Say how many lines in the records hold the word "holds", and give nothing but that number.

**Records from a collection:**
======

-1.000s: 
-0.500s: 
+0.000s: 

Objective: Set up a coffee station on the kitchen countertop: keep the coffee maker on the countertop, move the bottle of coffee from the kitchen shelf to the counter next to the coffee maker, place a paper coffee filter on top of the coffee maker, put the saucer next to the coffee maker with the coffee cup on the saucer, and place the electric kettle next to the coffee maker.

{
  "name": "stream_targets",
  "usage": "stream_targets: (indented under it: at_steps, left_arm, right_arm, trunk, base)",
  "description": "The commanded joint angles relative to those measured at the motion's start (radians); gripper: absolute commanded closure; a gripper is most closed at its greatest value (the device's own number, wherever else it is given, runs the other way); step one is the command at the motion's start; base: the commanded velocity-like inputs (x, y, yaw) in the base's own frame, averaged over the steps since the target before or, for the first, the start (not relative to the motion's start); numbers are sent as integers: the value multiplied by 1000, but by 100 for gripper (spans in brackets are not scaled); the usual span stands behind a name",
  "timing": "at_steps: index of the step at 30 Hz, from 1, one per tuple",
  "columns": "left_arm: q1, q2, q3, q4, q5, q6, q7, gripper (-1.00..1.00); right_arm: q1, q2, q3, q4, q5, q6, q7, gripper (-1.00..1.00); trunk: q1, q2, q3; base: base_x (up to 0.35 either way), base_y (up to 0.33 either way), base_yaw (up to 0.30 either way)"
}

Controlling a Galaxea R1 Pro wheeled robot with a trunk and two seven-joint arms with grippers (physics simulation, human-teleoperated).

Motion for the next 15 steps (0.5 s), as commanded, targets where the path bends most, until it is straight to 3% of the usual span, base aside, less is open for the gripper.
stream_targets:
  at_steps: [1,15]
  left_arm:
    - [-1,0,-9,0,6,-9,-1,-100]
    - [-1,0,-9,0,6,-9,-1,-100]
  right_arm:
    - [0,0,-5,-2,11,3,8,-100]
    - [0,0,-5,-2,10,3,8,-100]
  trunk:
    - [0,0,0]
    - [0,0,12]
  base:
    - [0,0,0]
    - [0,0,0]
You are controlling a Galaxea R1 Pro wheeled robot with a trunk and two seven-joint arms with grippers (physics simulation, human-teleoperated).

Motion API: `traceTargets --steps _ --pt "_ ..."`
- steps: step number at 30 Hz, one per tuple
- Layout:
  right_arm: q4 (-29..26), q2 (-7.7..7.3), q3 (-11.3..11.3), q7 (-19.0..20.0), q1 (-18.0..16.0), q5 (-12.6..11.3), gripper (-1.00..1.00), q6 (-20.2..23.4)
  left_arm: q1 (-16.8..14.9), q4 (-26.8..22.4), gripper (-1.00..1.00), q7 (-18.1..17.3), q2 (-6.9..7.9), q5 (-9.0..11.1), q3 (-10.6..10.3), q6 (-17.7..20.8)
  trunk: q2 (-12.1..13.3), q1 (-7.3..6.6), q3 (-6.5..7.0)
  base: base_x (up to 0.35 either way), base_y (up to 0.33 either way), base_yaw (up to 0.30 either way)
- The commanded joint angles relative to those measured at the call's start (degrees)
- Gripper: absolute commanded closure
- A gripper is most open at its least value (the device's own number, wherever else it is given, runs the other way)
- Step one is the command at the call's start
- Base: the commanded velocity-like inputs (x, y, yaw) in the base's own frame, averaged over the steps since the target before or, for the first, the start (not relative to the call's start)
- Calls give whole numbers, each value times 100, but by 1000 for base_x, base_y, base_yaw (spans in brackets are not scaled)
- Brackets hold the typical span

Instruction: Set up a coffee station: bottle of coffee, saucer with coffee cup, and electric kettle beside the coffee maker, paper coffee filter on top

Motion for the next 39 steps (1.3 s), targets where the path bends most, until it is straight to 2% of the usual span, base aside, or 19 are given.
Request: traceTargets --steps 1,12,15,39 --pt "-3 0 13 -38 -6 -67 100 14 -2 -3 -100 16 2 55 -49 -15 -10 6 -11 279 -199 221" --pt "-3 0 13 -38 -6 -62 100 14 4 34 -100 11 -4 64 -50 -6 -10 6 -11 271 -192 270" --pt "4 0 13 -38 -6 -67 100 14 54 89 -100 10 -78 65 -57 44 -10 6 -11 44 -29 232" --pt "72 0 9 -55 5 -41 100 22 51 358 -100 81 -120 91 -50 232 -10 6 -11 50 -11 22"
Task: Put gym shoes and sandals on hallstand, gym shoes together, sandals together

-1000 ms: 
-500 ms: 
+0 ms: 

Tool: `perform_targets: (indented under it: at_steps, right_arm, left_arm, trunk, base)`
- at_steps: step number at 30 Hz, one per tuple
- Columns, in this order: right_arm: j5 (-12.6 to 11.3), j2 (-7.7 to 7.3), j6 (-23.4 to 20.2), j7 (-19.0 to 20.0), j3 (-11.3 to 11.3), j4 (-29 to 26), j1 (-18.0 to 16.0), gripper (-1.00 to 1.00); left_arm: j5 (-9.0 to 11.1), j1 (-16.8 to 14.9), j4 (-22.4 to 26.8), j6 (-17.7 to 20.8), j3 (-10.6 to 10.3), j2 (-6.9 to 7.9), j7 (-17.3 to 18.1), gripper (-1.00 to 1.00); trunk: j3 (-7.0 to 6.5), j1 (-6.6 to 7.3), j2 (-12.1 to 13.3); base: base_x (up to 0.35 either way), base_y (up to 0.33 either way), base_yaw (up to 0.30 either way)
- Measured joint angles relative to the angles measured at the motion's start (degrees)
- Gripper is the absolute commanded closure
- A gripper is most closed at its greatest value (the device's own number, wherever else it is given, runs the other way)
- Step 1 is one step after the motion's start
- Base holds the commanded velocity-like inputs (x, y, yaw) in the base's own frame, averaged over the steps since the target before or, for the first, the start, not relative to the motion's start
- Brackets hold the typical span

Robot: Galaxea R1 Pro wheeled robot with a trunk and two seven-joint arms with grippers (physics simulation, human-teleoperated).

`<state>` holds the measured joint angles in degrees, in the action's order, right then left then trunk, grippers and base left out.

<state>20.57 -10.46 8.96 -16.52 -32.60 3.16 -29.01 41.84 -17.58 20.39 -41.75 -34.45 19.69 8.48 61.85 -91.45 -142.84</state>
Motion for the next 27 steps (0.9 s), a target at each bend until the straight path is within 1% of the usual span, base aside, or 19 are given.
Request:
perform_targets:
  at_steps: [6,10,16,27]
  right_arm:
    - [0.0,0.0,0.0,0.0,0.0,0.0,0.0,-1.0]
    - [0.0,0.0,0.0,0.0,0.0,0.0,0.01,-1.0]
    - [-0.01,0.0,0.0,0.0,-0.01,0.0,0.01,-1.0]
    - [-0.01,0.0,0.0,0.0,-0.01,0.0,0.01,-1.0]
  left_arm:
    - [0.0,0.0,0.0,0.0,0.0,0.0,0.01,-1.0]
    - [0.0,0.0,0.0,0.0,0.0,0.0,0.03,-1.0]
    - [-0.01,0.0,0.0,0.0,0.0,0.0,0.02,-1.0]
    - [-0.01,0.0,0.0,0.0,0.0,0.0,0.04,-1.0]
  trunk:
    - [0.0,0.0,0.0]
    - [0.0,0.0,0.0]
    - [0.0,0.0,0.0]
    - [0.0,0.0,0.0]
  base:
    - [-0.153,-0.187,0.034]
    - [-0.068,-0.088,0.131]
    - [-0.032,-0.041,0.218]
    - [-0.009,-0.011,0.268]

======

**Response box:** 2